11118 Modra

Discovery
- Discovered by: A. Galád D. Kalmančok
- Discovery site: Modra Obs.
- Discovery date: 9 August 1996

Designations
- Named after: Modra (town and observatory)
- Alternative designations: 1996 PK · 1991 FL_{1}
- Minor planet category: main-belt · Flora

Orbital characteristics
- Epoch 4 September 2017 (JD 2458000.5)
- Uncertainty parameter 0
- Observation arc: 25.44 yr (9,291 days)
- Aphelion: 2.5052 AU
- Perihelion: 2.1225 AU
- Semi-major axis: 2.3139 AU
- Eccentricity: 0.0827
- Orbital period (sidereal): 3.52 yr (1,286 days)
- Mean anomaly: 139.39°
- Mean motion: 0° 16^{m} 48^{s} / day
- Inclination: 3.0326°
- Longitude of ascending node: 7.4717°
- Argument of perihelion: 204.63°

Physical characteristics
- Dimensions: 3.74 km (calculated) 8.69±3.13 km
- Synodic rotation period: 27.12±0.02 h 27.1481±0.0409 h
- Geometric albedo: 0.054±0.105 0.24 (assumed)
- Spectral type: S · C
- Absolute magnitude (H): 14.3 · 14.211±0.005 (R) · 14.17±0.36 · 14.10

= 11118 Modra =

Main-belt Flora asteroid

11118 Modra (provisional designation ') is a Flora asteroid of uncertain composition from the inner regions of the asteroid belt, approximately 5 kilometers in diameter.

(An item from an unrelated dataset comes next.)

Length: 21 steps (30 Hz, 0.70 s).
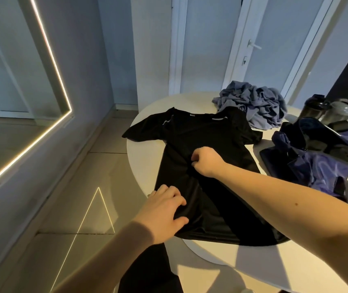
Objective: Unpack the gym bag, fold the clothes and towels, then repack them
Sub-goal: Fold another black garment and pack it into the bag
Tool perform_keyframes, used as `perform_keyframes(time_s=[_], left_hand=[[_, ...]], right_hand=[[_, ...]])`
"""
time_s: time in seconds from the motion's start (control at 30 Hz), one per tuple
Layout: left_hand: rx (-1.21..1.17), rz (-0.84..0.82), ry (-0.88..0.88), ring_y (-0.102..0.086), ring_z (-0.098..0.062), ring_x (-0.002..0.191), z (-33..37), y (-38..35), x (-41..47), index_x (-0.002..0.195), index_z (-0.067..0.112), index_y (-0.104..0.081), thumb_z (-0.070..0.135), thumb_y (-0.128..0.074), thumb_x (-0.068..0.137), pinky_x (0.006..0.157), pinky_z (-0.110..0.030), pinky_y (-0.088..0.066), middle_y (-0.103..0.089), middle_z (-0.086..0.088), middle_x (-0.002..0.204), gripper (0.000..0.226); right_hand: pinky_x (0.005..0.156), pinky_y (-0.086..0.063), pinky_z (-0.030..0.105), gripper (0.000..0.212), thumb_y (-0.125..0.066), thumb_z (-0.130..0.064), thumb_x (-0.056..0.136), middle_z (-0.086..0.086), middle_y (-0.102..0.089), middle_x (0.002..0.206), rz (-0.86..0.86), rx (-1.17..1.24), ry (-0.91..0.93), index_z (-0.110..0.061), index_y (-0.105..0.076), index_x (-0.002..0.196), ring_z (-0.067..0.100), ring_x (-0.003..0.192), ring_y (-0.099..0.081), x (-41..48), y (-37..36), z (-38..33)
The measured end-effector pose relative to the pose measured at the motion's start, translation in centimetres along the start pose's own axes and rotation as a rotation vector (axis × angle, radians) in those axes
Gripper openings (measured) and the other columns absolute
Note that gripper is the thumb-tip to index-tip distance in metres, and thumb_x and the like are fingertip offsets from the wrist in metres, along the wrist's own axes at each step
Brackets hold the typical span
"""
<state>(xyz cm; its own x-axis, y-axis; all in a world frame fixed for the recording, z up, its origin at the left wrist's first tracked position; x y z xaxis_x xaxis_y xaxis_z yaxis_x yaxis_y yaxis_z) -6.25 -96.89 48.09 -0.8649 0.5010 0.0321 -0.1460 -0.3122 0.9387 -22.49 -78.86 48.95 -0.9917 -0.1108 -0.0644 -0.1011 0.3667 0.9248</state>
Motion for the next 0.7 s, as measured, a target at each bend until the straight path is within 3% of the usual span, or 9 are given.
perform_keyframes(time_s=[0.13, 0.2, 0.3, 0.37, 0.43, 0.57, 0.63, 0.7], left_hand=[[-0.209, 0.015, 0.061, -0.056, 0.002, 0.097, -2.0, 2.6, 3.0, 0.122, 0.032, -0.065, 0.046, -0.060, 0.097, 0.089, -0.018, -0.046, -0.056, 0.019, 0.112, 0.029], [-0.319, 0.076, 0.141, -0.062, -0.001, 0.086, -4.6, 4.2, 6.5, 0.109, 0.029, -0.071, 0.040, -0.064, 0.096, 0.078, -0.019, -0.046, -0.064, 0.016, 0.098, 0.018], [-0.395, 0.265, 0.335, -0.064, -0.012, 0.096, -10.3, 6.0, 12.5, 0.109, 0.023, -0.070, 0.034, -0.066, 0.095, 0.073, -0.021, -0.046, -0.067, 0.010, 0.105, 0.019], [-0.297, 0.421, 0.495, -0.056, -0.021, 0.113, -14.2, 7.4, 15.9, 0.127, 0.016, -0.062, 0.034, -0.065, 0.095, 0.082, -0.029, -0.049, -0.059, -0.001, 0.124, 0.037], [-0.166, 0.476, 0.650, -0.045, -0.030, 0.128, -17.7, 8.6, 18.4, 0.140, 0.009, -0.048, 0.038, -0.063, 0.095, 0.096, -0.044, -0.048, -0.047, -0.011, 0.139, 0.055], [-0.178, 0.307, 0.870, -0.039, -0.038, 0.135, -23.6, 9.1, 22.0, 0.148, 0.000, -0.034, 0.043, -0.065, 0.094, 0.106, -0.047, -0.041, -0.037, -0.021, 0.147, 0.076], [-0.194, 0.239, 0.889, -0.055, -0.036, 0.114, -25.7, 9.0, 23.0, 0.137, -0.001, -0.049, 0.038, -0.067, 0.092, 0.091, -0.043, -0.050, -0.054, -0.019, 0.127, 0.062], [-0.179, 0.192, 0.885, -0.059, -0.029, 0.085, -26.9, 9.6, 23.6, 0.118, -0.002, -0.061, 0.029, -0.066, 0.092, 0.071, -0.037, -0.050, -0.063, -0.015, 0.105, 0.041]], right_hand=[[0.066, -0.050, 0.022, 0.015, -0.073, -0.025, 0.089, 0.000, -0.068, 0.102, -0.051, 0.133, -0.090, -0.018, -0.073, 0.102, 0.014, 0.091, -0.065, 1.4, 1.0, 0.3], [0.064, -0.048, 0.022, 0.014, -0.073, -0.026, 0.090, 0.000, -0.069, 0.099, -0.026, 0.182, -0.093, -0.018, -0.073, 0.100, 0.013, 0.088, -0.065, 2.9, 2.2, -0.3], [0.072, -0.056, 0.028, 0.007, -0.072, -0.021, 0.091, 0.003, -0.070, 0.095, -0.027, 0.329, -0.098, -0.018, -0.072, 0.097, 0.016, 0.087, -0.068, 5.9, 3.5, -1.7], [0.081, -0.058, 0.030, 0.007, -0.072, -0.018, 0.090, 0.003, -0.071, 0.091, 0.034, 0.389, -0.067, -0.016, -0.073, 0.097, 0.018, 0.088, -0.069, 8.1, 3.8, -2.6], [0.087, -0.056, 0.029, 0.012, -0.073, -0.016, 0.089, 0.000, -0.071, 0.091, 0.103, 0.414, -0.007, -0.015, -0.074, 0.101, 0.015, 0.090, -0.068, 10.3, 3.6, -3.8], [0.093, -0.049, 0.022, 0.022, -0.073, -0.014, 0.088, -0.004, -0.069, 0.104, 0.080, 0.440, 0.085, -0.017, -0.073, 0.110, 0.010, 0.099, -0.063, 14.0, 1.4, -6.2], [0.097, -0.049, 0.023, 0.025, -0.074, -0.012, 0.087, -0.003, -0.070, 0.108, 0.073, 0.459, 0.117, -0.016, -0.073, 0.112, 0.010, 0.103, -0.064, 15.5, 0.4, -7.1], [0.099, -0.049, 0.022, 0.027, -0.073, -0.010, 0.087, -0.004, -0.070, 0.110, 0.064, 0.486, 0.136, -0.017, -0.072, 0.113, 0.009, 0.105, -0.063, 16.9, -0.2, -7.8]])
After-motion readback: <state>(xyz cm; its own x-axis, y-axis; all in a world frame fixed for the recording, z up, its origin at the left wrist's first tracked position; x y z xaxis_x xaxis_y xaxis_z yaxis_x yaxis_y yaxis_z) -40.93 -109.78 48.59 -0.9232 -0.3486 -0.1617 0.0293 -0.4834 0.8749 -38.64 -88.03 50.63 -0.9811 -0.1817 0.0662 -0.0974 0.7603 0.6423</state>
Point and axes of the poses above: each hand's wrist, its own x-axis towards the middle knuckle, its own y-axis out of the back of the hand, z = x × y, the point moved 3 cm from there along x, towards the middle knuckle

It was discovered on 9 August 1996, by Slovak astronomers Adrián Galád and Dušan Kalmančok at the Modra Observatory in Slovakia, and named for the town Modra where the discovering observatory is located.

== Classification and orbit ==
Modra is a member of the Flora family, one of the largest families of stony asteroids. It orbits the Sun in the inner main-belt at a distance of 2.1–2.5 AU once every 3 years and 6 months (1,286 days). Its orbit has an eccentricity of 0.08 and an inclination of 3° with respect to the ecliptic. A first precovery was taken at ESO's La Silla Observatory in 1991, extending the asteroid's observation arc by 5 years prior to its discovery.

== Rotation period ==
In September 2010, a photometric lightcurve analysis of Modra by American astronomer Brian Warner at his Palmer Divide Observatory, Colorado, rendered an unambiguous period of 27.12±0.02 hours with a brightness variation of 0.53 in magnitude (U=3). A second lightcurve obtained during the wide-field survey at the U.S. Palomar Transient Factory in August 2010, and gave a period of 27.1481±0.0409 hours with an amplitude of 0.42 (U=2).

== Diameter and albedo ==
According to the survey carried out by NASA's Wide-field Infrared Survey Explorer and its subsequent NEOWISE mission, the asteroid has a low albedo of 0.05. In agreement, the large-scale survey by Pan-STARRS (PS1) rates it as a dark carbonaceous body. However, the Collaborative Asteroid Lightcurve Link (CALL) assumes a much higher albedo of 0.24 – derived from 8 Flora, the orbital family's largest member and namesake – and groups it to the S-type asteroid. The different albedos of the two spectral classes also translate into divergent estimates for the body's diameter. While CALL calculates 3.7 kilometers, NASA's space-based survey inferred a much larger diameter of 8.7 kilometers.

== Naming ==
This minor planet was named after both the small historical town of Modra, located in the Bratislava Region of Slovakia, and the Modra Observatory of the Institute of Astronomy at Comenius University, where this asteroid had been discovered. The approved naming citation was published by the Minor Planet Center on 28 September 1999 (M.P.C. 36130).